Pero Nora solo lo admiró un momento, porque al mirar otra vez hacia abajo, a una distancia aproximada de medio kilómetro, y un desnivel de treinta metros, vislumbró entre los árboles un grupo de sucios edificios de ladrillo en los que parpadeaban débilmente algunas luces amarillas. Se apoyaban en un terreno llano, a medio camino entre la playa de guijarros y basura del Harlem y el observatorio de Nora, en lo alto de la cresta. Desde aquel promontorio no se podía llegar. De hecho, no estaba segura de que fuera accesible desde algún otro punto, aunque entre los árboles se adivinaba una cinta de asfalto. Supuso que conectaba con Indian Road. Al fijarse, se dio cuenta de que los árboles de alrededor hacían que las casas fueran invisibles prácticamente desde todas partes, tanto desde la carretera como desde la orilla del río y los acantilados de la otra ribera. En medio de los edificios había una construcción mucho mayor, claramente una antigua iglesia, objeto de ampliaciones indiscriminadas que habían acabado por arrebatarle cualquier cohesión arquitectónica. La circundaba una tupida red de viejas casitas de vigas de madera, separadas por estrechas calles.

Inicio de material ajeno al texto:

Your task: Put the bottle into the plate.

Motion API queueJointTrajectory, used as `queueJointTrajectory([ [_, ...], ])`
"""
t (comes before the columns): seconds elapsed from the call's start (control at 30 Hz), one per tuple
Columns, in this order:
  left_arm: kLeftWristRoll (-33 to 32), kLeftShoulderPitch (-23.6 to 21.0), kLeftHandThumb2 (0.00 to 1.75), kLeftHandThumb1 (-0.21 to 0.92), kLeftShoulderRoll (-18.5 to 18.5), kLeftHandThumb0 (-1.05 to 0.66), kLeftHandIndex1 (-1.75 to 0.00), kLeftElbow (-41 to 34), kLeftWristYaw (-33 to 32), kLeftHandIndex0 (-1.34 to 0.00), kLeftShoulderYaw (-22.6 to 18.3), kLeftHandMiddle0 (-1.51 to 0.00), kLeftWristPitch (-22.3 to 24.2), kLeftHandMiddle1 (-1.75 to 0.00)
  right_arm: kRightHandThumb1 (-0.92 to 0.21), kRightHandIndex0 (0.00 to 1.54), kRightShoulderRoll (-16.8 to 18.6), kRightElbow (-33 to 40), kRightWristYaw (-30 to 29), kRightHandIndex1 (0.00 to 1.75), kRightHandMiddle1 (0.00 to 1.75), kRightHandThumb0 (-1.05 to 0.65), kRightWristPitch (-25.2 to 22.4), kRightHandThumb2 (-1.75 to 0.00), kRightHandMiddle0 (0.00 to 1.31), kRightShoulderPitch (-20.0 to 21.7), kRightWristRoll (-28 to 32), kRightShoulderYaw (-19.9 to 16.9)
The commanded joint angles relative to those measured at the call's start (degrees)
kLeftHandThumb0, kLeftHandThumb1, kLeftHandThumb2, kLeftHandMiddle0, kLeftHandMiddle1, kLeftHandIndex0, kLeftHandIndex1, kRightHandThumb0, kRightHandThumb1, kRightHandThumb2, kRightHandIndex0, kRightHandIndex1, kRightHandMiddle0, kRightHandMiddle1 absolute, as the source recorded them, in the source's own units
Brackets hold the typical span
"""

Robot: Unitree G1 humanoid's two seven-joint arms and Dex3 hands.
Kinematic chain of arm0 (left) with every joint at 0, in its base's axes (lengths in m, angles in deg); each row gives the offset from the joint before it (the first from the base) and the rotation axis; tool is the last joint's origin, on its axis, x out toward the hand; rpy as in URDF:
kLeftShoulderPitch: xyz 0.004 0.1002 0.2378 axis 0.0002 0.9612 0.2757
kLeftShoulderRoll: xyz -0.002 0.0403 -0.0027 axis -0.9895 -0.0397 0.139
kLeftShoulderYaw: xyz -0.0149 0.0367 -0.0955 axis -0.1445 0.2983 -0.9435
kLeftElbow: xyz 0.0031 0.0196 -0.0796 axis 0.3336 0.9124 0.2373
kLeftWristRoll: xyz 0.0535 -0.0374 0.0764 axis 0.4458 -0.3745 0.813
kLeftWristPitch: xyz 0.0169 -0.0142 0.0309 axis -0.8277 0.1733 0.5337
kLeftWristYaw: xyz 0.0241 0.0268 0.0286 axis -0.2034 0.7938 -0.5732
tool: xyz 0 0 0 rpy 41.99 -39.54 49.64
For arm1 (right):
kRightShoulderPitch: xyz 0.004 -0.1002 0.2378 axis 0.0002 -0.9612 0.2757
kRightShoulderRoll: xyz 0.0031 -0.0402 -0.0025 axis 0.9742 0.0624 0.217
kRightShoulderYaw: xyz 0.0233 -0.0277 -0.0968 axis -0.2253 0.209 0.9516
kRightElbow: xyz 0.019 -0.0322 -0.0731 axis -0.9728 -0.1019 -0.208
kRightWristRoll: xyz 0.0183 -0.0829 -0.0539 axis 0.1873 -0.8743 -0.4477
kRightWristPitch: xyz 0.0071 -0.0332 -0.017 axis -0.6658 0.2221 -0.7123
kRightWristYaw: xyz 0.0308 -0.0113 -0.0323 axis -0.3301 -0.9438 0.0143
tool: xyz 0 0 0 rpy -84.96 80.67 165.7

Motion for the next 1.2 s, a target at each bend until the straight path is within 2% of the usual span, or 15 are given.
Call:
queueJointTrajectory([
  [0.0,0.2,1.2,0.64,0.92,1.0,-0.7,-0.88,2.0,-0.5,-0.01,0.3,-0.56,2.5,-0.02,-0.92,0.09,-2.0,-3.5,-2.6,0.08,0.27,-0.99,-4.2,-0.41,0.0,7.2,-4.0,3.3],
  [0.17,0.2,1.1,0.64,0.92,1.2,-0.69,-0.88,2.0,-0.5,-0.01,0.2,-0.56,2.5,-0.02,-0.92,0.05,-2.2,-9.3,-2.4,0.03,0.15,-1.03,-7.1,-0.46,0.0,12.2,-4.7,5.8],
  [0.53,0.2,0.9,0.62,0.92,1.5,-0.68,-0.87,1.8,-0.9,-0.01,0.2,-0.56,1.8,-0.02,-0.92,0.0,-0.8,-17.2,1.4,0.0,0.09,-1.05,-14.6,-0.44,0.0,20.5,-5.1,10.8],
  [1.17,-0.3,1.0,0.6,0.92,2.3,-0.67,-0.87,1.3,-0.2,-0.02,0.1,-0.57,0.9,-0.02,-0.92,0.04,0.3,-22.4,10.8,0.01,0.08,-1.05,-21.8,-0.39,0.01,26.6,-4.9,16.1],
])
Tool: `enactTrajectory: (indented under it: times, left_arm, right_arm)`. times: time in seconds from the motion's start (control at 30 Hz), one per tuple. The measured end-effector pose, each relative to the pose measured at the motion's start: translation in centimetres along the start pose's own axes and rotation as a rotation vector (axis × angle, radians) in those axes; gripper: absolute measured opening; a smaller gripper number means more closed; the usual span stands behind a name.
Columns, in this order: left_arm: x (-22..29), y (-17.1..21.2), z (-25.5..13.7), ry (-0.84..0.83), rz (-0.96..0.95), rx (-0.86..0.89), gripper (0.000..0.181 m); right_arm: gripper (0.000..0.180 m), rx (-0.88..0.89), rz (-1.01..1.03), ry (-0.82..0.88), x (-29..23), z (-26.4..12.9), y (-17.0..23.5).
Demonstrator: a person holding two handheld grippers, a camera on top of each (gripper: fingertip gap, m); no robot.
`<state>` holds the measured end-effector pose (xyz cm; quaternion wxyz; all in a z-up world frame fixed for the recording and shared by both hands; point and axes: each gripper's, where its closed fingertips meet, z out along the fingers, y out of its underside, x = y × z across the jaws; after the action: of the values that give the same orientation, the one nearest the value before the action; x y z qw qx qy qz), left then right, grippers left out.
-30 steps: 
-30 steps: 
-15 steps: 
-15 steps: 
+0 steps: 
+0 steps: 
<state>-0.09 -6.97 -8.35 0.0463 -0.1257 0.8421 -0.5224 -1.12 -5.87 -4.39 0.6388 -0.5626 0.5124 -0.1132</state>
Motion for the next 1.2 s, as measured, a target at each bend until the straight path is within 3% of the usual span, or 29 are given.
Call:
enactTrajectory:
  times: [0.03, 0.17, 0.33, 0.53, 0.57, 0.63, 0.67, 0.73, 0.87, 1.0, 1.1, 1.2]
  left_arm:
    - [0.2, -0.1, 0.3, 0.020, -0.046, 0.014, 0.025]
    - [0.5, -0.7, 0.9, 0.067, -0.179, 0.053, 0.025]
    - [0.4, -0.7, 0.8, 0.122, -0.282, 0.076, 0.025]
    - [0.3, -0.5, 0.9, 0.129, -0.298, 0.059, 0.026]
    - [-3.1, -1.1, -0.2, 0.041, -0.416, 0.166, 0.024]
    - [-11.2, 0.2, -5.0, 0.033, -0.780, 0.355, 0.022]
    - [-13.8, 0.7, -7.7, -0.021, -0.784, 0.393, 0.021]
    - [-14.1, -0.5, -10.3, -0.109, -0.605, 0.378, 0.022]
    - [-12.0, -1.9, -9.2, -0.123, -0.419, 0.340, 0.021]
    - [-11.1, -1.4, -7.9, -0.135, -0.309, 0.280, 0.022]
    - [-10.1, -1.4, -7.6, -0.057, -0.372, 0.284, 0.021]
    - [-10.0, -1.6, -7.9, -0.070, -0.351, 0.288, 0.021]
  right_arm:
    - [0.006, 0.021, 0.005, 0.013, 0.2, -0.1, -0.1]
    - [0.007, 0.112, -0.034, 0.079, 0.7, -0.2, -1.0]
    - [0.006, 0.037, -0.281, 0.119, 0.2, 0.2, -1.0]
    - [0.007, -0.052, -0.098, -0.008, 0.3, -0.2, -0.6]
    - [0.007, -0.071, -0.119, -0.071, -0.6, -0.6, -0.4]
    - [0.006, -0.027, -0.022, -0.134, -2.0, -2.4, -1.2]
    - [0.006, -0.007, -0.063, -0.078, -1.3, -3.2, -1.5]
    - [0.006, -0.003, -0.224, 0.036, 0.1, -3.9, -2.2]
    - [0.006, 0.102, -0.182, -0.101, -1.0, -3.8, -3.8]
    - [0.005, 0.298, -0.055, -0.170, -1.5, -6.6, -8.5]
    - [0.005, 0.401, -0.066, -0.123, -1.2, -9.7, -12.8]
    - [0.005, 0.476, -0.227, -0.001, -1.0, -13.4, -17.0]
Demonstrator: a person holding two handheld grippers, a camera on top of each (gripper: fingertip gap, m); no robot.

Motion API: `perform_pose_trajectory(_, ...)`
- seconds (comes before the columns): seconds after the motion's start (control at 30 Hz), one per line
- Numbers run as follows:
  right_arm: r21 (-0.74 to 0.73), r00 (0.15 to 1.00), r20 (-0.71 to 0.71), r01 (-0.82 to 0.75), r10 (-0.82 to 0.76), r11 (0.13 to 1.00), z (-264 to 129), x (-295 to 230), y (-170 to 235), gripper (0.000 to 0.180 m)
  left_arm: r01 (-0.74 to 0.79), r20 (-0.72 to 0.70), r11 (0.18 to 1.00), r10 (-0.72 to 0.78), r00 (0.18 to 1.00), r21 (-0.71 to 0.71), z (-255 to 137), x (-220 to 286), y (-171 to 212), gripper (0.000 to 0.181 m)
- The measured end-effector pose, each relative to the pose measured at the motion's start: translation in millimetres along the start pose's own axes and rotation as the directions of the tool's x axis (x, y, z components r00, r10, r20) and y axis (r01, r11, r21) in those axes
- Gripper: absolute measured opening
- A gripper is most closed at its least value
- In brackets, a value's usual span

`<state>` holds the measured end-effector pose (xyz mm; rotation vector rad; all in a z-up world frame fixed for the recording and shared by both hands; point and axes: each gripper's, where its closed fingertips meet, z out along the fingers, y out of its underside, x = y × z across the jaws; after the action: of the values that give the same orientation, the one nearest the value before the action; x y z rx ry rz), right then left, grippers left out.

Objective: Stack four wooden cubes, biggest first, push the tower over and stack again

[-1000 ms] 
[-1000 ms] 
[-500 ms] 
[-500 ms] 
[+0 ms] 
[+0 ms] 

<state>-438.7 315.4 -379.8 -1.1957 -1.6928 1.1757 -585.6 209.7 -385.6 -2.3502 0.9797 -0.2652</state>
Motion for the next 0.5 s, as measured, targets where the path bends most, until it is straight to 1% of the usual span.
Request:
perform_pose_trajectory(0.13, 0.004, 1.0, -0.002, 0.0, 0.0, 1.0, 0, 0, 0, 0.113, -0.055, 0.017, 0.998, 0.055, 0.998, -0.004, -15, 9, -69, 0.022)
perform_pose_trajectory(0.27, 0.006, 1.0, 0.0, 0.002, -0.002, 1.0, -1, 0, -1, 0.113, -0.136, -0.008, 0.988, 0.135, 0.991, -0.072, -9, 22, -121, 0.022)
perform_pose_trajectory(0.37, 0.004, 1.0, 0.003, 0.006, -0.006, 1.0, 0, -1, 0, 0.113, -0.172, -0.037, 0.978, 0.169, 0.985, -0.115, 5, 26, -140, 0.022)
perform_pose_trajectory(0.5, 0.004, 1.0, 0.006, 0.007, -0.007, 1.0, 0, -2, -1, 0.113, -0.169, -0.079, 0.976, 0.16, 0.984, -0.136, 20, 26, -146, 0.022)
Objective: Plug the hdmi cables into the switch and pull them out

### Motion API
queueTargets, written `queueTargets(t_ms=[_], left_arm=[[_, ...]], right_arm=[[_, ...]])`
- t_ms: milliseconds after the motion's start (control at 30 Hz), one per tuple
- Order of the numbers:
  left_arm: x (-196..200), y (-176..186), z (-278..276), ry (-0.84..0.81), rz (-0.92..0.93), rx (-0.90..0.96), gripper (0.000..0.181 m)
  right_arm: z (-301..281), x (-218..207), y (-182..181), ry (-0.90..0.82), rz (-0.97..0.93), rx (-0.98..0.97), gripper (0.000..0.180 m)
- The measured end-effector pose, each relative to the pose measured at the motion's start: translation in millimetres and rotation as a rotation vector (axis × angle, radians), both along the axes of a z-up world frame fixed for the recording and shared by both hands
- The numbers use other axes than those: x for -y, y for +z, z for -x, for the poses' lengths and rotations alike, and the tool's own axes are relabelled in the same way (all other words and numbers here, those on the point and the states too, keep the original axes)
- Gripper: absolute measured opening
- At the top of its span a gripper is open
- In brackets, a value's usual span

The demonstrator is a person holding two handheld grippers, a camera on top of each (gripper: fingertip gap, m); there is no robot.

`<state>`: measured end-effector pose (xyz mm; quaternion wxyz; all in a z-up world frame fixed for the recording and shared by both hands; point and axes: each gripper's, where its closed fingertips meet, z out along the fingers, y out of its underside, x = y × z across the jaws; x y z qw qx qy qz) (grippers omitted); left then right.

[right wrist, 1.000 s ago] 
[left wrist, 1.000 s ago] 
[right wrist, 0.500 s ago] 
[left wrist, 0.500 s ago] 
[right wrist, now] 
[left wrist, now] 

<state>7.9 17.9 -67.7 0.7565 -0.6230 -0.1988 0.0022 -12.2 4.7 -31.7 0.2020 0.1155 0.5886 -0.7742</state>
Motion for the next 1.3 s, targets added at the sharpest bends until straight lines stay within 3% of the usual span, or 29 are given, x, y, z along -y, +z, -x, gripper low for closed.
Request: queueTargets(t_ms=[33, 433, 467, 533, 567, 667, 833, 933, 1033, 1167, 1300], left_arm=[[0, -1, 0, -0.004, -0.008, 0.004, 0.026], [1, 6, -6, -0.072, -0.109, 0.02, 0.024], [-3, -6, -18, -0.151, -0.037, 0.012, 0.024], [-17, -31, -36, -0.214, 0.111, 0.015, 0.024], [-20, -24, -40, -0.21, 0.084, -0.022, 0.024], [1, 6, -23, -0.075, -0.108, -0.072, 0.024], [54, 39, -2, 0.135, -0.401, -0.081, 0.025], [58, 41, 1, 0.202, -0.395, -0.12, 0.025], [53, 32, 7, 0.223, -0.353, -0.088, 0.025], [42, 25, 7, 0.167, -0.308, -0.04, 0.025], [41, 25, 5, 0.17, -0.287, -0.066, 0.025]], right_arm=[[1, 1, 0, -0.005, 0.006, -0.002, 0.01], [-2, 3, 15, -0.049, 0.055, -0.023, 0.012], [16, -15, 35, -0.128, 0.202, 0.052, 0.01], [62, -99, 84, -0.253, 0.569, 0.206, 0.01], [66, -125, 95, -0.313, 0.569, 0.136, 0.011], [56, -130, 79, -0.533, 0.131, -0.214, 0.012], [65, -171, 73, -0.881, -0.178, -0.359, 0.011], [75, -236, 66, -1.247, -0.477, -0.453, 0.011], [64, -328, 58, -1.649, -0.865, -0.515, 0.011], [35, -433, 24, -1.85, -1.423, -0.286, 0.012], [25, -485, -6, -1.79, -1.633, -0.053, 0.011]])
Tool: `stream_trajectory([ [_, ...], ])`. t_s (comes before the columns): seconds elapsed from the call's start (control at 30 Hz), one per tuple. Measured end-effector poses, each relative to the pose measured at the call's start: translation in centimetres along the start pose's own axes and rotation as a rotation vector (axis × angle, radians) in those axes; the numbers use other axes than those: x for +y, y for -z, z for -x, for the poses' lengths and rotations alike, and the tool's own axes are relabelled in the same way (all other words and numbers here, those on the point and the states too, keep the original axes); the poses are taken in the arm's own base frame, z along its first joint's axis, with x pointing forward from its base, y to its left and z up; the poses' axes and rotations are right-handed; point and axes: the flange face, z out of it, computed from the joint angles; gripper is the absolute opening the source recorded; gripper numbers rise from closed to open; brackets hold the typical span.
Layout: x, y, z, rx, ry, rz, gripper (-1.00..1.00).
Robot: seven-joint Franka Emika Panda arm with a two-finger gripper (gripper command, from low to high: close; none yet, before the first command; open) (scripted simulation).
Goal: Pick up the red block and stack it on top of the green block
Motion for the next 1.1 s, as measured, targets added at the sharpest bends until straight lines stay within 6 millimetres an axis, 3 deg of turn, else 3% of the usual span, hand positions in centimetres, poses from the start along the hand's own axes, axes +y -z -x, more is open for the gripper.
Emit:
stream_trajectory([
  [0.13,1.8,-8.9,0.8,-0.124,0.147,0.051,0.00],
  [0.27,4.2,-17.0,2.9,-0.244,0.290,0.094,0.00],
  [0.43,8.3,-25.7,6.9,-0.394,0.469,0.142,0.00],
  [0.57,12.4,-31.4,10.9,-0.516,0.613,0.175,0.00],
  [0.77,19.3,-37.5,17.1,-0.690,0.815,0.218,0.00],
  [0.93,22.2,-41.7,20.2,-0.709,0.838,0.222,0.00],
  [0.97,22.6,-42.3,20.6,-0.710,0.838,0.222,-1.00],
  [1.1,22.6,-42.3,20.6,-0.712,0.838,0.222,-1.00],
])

La Ville. El blanco del último artículo de Bill, donde situaba la principal fuente de sacrificio de animales en la ciudad. Nora la contempló con una mezcla de horror y de fascinación. La enorme estructura del centro parecía casi tan antigua como la propia compra de Manhattan: en el extremo de la dejadez, mitad ladrillos, mitad madera casi negra, con un campanario cuadrado de factura tosca que emergía de una gran cubierta quebrada, a la holandesa. Las ventanas más bajas estaban tapiadas. En cambio, las vidrieras agrietadas de la parte superior brillaban con tenue resplandor amarillo, que Nora tuvo la seguridad de que solo podía ser luz de velas. Todo parecía dormir bajo la luz plateada de la luna, o en la sombra más oscura de alguna nube que cruzaba el cielo.

Al ver parpadear las luces, comprendió hasta qué punto había cometido una locura. ¿Para qué había ido hasta allí? ¿Para quedarse mirando unas casas? ¿Qué esperaba conseguir por sí sola? ¿Por qué había estado tan segura de que el gran secreto, el del asesinato de su marido, estaba ahí dentro?

Un profundo silencio envolvía la Ville, mientras la fría brisa de la noche agitaba las hojas en torno a Nora.

Tiritó. Luego, ciñéndose el abrigo, dio media vuelta y empezó a rehacer lo más deprisa que pudo su camino por la oscuridad del bosque, hacia las reconfortantes calles de la ciudad.

22

Q
ué raro que aquí siempre haya niebla… —dijo D'Agosta mientras el gran Rolls zumbaba por la carretera de un solo carril que cruzaba Little Governor's Island.

—Debe de salir de las marismas —murmuró Pendergast.

D'Agosta miró por la ventanilla. En efecto, las marismas se perdían en la oscuridad, exhalando vapores miasmáticos que se rizaban y flotaban por los juncos y eneas, frente al incongruente telón de fondo del
skyline
de Manhattan. Tras una hilera de árboles secos, llegaron a una verja de hierro, con una placa de bronce.

HOSPITAL MOUNT MERCY

PARA DELICUENTES PSICÓTICOS

El coche frenó al acercarse a la garita, por cuya puerta salió un hombre uniformado.

—Buenas noches, señor Pendergast —dijo, como si no le sorprendiera que llegasen tan tarde—.